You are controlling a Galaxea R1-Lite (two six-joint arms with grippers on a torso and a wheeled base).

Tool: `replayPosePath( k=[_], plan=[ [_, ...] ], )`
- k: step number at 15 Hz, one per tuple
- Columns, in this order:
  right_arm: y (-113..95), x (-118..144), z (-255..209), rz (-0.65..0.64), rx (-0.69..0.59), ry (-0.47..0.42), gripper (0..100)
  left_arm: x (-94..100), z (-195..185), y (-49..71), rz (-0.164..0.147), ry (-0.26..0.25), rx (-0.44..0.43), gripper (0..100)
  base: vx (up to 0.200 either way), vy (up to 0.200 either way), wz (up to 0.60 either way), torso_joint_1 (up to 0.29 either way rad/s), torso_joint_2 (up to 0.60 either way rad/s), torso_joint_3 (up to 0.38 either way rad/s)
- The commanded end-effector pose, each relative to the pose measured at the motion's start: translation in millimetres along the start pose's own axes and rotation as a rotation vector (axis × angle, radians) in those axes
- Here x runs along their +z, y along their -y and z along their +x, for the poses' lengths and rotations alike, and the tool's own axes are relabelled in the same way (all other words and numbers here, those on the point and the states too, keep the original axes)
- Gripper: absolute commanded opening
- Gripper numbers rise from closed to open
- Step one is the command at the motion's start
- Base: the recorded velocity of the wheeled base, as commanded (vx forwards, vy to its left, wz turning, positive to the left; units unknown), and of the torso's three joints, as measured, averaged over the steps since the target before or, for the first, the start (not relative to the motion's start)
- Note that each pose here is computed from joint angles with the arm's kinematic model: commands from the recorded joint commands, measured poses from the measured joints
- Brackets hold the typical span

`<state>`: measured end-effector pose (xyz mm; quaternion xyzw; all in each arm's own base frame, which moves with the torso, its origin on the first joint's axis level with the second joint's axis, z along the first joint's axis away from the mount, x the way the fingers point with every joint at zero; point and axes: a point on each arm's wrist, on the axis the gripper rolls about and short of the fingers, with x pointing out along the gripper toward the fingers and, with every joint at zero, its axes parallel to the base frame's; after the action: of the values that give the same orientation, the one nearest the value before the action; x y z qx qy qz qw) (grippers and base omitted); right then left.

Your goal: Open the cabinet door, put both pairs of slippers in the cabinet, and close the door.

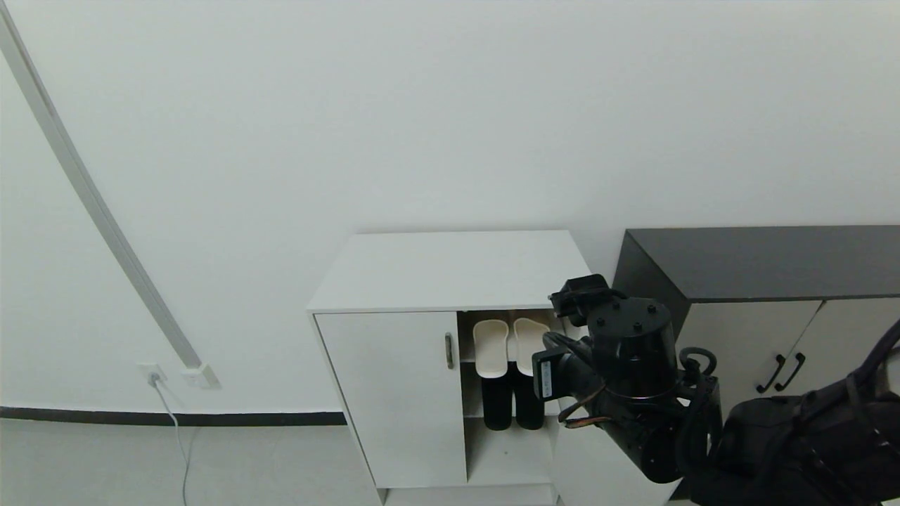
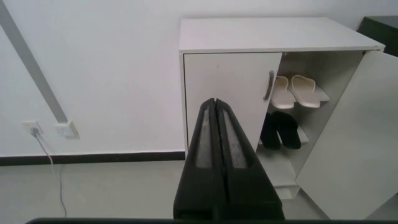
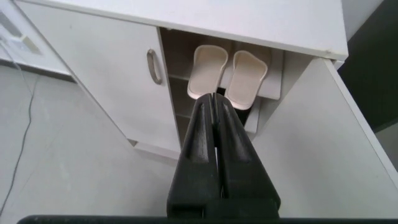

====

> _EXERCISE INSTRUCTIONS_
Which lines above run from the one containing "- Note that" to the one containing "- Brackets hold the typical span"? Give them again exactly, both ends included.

> _SOLUTION FOR THIS EXERCISE_
- Note that each pose here is computed from joint angles with the arm's kinematic model: commands from the recorded joint commands, measured poses from the measured joints
- Brackets hold the typical span

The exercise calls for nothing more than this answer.